There are no real bad tracks here, but some average and indeed some stand out ones, for the better or worse. Medicine Show
is my pick for the best on the album. Mick's vocals carry this one, and the overall mellow feel to the song compliments his voice more. If you are familiar with the song Inoculated City
from Combat Rock
, you can get a basic feel of the album because it is the most of any Clash song that showcase BAD's work best. The album finale, Bad
, is another funky number filled with cool effects, but the main thing that separates this one from the rest is the dueling vocals between Mick and Don, which makes for an interesting contrast. Mick and Don also wrote the lyrics for the album and did a respectable job. Some would say Mick was missing his pal Joe Strummer to help him write, but Mick does fine enough with Don. Mick is also credited for writing The Bottom Line
entirely. The lyrics, while not as politically charged or world aware as The Clash's were, as that part belonged to Strummer, had indications of it, namely Stone Thames
and A Party
, but focuses more on surrealistic imagery or stories shown on tracks like Sudden Impact
. Some of the most well written lyrics fall in Sony
, which is about an experience in Japan and its increasing technology.

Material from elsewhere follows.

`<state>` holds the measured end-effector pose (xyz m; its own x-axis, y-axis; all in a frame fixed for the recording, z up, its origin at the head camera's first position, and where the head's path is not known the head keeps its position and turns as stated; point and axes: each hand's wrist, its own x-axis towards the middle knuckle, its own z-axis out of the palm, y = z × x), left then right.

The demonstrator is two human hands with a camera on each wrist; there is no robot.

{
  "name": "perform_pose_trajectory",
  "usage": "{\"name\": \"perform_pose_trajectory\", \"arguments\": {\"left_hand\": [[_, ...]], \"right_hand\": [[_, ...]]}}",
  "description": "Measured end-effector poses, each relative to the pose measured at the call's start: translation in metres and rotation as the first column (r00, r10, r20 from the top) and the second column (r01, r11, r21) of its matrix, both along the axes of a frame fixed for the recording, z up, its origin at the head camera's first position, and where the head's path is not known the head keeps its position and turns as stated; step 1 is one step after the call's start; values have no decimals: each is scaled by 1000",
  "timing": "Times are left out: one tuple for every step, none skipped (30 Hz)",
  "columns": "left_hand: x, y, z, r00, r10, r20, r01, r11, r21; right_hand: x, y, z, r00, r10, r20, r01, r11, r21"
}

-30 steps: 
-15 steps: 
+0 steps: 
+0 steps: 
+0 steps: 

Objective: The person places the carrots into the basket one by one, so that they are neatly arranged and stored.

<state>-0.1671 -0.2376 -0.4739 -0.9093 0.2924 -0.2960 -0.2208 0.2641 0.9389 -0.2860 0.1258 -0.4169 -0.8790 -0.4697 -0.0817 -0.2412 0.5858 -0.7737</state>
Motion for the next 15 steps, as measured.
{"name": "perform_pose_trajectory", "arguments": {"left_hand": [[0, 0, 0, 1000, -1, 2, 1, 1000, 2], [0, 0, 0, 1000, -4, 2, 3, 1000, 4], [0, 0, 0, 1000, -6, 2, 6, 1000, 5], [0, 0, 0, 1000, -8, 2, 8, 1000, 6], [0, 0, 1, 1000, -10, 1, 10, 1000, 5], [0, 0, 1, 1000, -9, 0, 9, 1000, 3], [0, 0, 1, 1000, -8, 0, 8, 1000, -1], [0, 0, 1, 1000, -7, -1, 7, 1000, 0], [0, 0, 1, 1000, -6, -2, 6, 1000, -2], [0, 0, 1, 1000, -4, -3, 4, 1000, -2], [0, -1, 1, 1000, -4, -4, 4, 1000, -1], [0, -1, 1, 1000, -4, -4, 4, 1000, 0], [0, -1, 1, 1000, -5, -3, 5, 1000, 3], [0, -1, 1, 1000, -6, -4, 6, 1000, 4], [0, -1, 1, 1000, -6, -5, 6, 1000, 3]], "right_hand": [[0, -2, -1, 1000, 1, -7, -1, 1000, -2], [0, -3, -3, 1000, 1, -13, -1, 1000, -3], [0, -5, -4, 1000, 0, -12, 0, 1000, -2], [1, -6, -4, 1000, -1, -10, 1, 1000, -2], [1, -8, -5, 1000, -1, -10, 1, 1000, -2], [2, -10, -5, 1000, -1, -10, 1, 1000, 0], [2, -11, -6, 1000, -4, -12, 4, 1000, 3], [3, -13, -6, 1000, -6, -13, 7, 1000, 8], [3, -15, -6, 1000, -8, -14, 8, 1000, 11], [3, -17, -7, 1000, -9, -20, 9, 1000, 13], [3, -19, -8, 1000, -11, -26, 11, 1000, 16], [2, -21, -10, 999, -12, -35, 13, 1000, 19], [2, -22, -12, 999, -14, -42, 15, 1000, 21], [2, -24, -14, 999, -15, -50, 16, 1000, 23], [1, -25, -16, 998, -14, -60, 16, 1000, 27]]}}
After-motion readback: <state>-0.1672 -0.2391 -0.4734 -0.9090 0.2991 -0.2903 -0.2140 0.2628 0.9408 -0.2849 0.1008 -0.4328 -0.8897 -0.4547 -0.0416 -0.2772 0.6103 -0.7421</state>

The first post-Clash group managed to put out a solid debut album showing more of Mick's styles. While the music may not appeal to the average listener of rock or punk, I'd say its worth checking out, especially if you are a fan of The Clash or curious just to see what Mick did afterwards. BAD would continue releasing albums throughout the late eighties and into the nineties, and this one remains one of the best. A reason I think BAD never really picked up fame until later is because perhaps people were still expecting Clash Mick Jones. Point being, although he will not be remembered for BAD, it's worth a listen. A good album, but maybe a little quirky for some at first.